▸ **Work instruction**
Give the listing again, word for word.
+++
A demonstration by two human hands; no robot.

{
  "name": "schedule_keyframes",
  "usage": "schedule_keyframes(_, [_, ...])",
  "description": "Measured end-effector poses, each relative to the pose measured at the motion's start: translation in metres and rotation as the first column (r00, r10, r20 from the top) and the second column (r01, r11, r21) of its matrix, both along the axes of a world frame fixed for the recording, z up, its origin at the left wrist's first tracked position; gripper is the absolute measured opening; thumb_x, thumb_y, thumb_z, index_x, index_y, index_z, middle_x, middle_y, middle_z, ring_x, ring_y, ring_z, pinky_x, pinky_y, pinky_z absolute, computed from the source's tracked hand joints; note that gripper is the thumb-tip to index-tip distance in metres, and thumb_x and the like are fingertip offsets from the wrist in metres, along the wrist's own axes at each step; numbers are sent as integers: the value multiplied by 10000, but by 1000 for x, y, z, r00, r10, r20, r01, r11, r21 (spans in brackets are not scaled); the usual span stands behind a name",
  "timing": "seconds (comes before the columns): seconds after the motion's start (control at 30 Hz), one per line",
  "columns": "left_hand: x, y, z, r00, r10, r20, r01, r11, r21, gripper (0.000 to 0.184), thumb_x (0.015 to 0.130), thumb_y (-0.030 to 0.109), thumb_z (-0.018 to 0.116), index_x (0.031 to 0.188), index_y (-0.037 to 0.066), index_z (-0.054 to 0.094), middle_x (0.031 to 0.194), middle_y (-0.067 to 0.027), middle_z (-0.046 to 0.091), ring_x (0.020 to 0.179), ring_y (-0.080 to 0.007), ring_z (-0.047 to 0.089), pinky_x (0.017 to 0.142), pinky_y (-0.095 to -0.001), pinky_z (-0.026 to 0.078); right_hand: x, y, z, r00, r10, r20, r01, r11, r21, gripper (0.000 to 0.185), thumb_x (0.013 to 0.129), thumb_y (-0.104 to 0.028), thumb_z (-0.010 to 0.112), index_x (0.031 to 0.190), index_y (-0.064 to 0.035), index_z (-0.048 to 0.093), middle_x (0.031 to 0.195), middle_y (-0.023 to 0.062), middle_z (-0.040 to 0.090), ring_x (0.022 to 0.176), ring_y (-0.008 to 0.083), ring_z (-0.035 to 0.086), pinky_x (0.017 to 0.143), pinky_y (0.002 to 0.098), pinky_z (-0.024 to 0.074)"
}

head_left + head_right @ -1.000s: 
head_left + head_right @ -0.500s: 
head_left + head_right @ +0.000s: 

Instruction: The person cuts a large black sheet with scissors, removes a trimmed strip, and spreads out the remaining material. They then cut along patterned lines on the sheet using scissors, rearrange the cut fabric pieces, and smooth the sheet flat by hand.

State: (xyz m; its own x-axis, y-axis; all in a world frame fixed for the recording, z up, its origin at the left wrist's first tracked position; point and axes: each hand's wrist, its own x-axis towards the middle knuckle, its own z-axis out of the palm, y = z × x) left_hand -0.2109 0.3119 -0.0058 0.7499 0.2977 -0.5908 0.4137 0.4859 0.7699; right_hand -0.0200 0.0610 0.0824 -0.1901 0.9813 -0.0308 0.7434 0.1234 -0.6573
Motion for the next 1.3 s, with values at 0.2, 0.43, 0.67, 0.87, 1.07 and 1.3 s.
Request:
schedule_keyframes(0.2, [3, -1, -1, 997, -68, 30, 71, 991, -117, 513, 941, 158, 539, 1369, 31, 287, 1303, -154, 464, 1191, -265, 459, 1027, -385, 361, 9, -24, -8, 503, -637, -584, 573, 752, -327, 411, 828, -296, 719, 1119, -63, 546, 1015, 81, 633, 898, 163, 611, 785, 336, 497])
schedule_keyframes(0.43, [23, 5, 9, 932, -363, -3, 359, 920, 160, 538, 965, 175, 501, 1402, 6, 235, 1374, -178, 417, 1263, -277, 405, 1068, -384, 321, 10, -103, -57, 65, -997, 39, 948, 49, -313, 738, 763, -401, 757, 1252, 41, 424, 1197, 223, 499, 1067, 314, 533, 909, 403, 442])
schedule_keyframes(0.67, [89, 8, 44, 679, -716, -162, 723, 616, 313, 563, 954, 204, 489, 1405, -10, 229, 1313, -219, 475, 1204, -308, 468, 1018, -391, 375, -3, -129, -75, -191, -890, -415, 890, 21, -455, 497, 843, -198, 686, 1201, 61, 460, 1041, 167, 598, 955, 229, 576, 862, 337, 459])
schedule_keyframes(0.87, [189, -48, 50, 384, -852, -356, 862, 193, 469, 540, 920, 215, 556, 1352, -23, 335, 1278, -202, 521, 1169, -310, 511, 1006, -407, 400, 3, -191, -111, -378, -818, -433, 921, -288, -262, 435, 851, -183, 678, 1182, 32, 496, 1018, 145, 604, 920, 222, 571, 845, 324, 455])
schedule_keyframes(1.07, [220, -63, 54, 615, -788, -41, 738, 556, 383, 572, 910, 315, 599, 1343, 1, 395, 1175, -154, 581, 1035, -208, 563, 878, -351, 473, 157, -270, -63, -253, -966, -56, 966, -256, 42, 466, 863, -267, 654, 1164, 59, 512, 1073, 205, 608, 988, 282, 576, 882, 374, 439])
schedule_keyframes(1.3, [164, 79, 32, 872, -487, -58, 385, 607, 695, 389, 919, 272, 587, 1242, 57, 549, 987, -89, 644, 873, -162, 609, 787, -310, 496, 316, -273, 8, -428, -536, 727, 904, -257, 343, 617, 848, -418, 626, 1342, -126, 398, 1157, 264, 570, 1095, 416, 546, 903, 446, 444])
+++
▸ **Result**
A demonstration by two human hands; no robot.

{
  "name": "schedule_keyframes",
  "usage": "schedule_keyframes(_, [_, ...])",
  "description": "Measured end-effector poses, each relative to the pose measured at the motion's start: translation in metres and rotation as the first column (r00, r10, r20 from the top) and the second column (r01, r11, r21) of its matrix, both along the axes of a world frame fixed for the recording, z up, its origin at the left wrist's first tracked position; gripper is the absolute measured opening; thumb_x, thumb_y, thumb_z, index_x, index_y, index_z, middle_x, middle_y, middle_z, ring_x, ring_y, ring_z, pinky_x, pinky_y, pinky_z absolute, computed from the source's tracked hand joints; note that gripper is the thumb-tip to index-tip distance in metres, and thumb_x and the like are fingertip offsets from the wrist in metres, along the wrist's own axes at each step; numbers are sent as integers: the value multiplied by 10000, but by 1000 for x, y, z, r00, r10, r20, r01, r11, r21 (spans in brackets are not scaled); the usual span stands behind a name",
  "timing": "seconds (comes before the columns): seconds after the motion's start (control at 30 Hz), one per line",
  "columns": "left_hand: x, y, z, r00, r10, r20, r01, r11, r21, gripper (0.000 to 0.184), thumb_x (0.015 to 0.130), thumb_y (-0.030 to 0.109), thumb_z (-0.018 to 0.116), index_x (0.031 to 0.188), index_y (-0.037 to 0.066), index_z (-0.054 to 0.094), middle_x (0.031 to 0.194), middle_y (-0.067 to 0.027), middle_z (-0.046 to 0.091), ring_x (0.020 to 0.179), ring_y (-0.080 to 0.007), ring_z (-0.047 to 0.089), pinky_x (0.017 to 0.142), pinky_y (-0.095 to -0.001), pinky_z (-0.026 to 0.078); right_hand: x, y, z, r00, r10, r20, r01, r11, r21, gripper (0.000 to 0.185), thumb_x (0.013 to 0.129), thumb_y (-0.104 to 0.028), thumb_z (-0.010 to 0.112), index_x (0.031 to 0.190), index_y (-0.064 to 0.035), index_z (-0.048 to 0.093), middle_x (0.031 to 0.195), middle_y (-0.023 to 0.062), middle_z (-0.040 to 0.090), ring_x (0.022 to 0.176), ring_y (-0.008 to 0.083), ring_z (-0.035 to 0.086), pinky_x (0.017 to 0.143), pinky_y (0.002 to 0.098), pinky_z (-0.024 to 0.074)"
}

head_left + head_right @ -1.000s: 
head_left + head_right @ -0.500s: 
head_left + head_right @ +0.000s: 

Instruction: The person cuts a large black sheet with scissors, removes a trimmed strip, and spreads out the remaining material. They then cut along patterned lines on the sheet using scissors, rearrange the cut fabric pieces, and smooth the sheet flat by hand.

State: (xyz m; its own x-axis, y-axis; all in a world frame fixed for the recording, z up, its origin at the left wrist's first tracked position; point and axes: each hand's wrist, its own x-axis towards the middle knuckle, its own z-axis out of the palm, y = z × x) left_hand -0.2109 0.3119 -0.0058 0.7499 0.2977 -0.5908 0.4137 0.4859 0.7699; right_hand -0.0200 0.0610 0.0824 -0.1901 0.9813 -0.0308 0.7434 0.1234 -0.6573
Motion for the next 1.3 s, with values at 0.2, 0.43, 0.67, 0.87, 1.07 and 1.3 s.
Request:
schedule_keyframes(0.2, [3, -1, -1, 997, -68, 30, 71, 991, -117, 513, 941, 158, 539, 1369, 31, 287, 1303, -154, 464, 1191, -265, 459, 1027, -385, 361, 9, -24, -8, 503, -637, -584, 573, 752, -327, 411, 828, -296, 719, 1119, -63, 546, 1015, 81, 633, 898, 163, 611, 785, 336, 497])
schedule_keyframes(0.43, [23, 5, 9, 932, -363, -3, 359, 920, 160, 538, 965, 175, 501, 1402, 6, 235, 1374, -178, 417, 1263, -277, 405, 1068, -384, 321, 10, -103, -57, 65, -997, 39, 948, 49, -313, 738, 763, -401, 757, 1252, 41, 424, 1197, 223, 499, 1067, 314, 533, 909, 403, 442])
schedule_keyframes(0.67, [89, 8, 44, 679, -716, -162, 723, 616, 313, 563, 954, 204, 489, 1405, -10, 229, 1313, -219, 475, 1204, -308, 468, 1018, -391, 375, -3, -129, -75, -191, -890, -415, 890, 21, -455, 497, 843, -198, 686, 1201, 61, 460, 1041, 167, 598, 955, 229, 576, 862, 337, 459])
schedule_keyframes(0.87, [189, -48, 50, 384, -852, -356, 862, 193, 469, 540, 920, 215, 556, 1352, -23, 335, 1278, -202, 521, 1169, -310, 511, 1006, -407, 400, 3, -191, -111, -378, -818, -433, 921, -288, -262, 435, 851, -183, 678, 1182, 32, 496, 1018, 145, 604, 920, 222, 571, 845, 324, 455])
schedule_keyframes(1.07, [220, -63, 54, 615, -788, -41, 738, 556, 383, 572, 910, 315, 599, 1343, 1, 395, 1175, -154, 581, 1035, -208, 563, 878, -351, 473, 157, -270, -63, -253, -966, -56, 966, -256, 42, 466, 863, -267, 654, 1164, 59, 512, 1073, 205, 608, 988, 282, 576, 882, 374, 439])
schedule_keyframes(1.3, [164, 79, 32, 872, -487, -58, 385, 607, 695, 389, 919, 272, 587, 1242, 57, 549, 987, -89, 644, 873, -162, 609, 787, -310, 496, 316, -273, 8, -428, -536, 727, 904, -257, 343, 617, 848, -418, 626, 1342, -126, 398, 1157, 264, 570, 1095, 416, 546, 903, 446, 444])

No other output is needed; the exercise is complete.